JetPlaneFlyer 12-27-2013 01:04 PM

Nigel,

I wasn't advocating any sort of 'out of the box' solution. My suggestion was purely to use proven multi-rotor principals and electronic flight controller, and maybe a tri-rotor pivoting tail rotor mechanism. Obviously the actual airframe would be scratch build and ESCs motors etc selected to suit.

If you aren't up for using off the shelf electronics then this project is going to be a big challenge when it comes to motor, ESC, receiver and servos, let alone flight stability controllers;)

Steve

PS and FWIW the tri-copter in the video was built from separate 'loose' components, and is not a RTF / PNP / BNF or anything of the sort. It did use a proprietary tri-rotor frame but some do build their own frames.

solentlife 12-27-2013 05:13 PM

OK .. sorry JPF ...

Bit of a misunderstanding there. I agree that full own scratchbuild is going to be difficult, but I was trying to avoid a out of box frame and then a sort of plane config bolted on ! I think you saw that in my meaning.

I agree that control and set-up is going to lean very heavily on such as the tri-copter means to 'get of the ground' ( :rolleyes: ) ...

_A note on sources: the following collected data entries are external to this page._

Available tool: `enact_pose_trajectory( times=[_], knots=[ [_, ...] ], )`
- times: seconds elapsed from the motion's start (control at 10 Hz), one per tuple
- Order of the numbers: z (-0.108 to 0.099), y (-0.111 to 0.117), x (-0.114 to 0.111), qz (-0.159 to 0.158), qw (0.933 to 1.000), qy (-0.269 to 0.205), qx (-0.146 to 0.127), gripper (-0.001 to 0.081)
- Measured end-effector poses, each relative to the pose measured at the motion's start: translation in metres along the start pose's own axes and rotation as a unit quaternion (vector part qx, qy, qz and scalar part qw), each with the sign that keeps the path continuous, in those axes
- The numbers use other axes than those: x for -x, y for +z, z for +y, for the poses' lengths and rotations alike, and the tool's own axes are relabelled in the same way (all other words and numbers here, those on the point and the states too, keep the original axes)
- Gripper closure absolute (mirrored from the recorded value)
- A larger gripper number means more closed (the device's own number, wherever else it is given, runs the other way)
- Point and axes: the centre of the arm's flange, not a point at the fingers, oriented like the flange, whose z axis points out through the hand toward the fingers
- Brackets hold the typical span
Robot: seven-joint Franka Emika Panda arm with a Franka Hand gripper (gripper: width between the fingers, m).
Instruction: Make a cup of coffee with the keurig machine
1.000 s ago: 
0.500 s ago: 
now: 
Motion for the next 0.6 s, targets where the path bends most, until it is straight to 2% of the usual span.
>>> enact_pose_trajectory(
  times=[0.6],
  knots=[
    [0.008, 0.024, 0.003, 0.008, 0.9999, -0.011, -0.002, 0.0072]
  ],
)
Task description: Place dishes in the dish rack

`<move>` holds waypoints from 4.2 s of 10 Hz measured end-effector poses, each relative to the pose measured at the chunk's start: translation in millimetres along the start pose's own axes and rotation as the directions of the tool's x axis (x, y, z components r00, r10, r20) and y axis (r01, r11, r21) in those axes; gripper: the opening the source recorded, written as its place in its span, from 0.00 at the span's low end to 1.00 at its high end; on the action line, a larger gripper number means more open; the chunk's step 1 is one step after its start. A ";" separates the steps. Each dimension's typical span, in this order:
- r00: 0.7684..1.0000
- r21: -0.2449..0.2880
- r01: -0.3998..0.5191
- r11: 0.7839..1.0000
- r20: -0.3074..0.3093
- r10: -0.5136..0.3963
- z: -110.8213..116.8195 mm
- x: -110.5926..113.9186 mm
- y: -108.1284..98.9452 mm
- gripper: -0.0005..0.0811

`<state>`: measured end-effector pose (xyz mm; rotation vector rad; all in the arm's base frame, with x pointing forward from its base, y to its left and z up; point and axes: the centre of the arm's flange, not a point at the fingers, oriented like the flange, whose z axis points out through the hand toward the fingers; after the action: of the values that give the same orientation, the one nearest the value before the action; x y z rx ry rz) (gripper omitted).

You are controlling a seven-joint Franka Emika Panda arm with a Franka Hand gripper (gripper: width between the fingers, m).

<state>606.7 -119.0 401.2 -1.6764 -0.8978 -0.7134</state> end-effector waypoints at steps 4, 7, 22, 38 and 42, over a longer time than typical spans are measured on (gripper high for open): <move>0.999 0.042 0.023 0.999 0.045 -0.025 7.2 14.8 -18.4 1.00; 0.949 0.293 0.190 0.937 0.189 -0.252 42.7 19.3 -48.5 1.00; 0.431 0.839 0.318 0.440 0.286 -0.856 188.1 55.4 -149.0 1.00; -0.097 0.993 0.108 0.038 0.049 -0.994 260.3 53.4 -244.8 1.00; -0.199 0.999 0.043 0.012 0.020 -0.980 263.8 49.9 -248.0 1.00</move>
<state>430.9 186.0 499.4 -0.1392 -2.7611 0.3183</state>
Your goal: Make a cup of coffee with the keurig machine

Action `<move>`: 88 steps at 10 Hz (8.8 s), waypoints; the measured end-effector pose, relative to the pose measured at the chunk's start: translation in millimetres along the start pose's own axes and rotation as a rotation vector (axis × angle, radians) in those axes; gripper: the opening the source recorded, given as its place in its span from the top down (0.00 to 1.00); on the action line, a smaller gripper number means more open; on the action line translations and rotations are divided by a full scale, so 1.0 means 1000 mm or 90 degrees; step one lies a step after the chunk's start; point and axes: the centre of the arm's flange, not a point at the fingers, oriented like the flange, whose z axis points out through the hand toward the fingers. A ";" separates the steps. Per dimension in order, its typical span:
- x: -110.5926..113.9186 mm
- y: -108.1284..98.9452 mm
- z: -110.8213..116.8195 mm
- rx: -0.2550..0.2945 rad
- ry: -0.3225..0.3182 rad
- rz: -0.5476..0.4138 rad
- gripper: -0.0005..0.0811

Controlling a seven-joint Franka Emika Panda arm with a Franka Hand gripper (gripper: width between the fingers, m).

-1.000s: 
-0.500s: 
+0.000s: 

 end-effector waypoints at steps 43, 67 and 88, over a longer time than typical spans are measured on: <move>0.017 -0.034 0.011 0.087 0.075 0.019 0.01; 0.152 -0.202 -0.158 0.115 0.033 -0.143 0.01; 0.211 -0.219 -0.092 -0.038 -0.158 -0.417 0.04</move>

One factor that is going to affect how it's done is the weight lifting capability of the lift rotors. A standard tri-copter is unlikely to be able to lift a 600 - 800gr addition to it. So the idea will need to be refined and upgraded to allow decent power levels to achieve the lift.

Nigel

solentlife 12-27-2013 05:15 PM

Can you imagine the possibilities though ?

Instead of pure multi-rotor or pure fixed wing .. a combo of the two and flyable in a small back garden.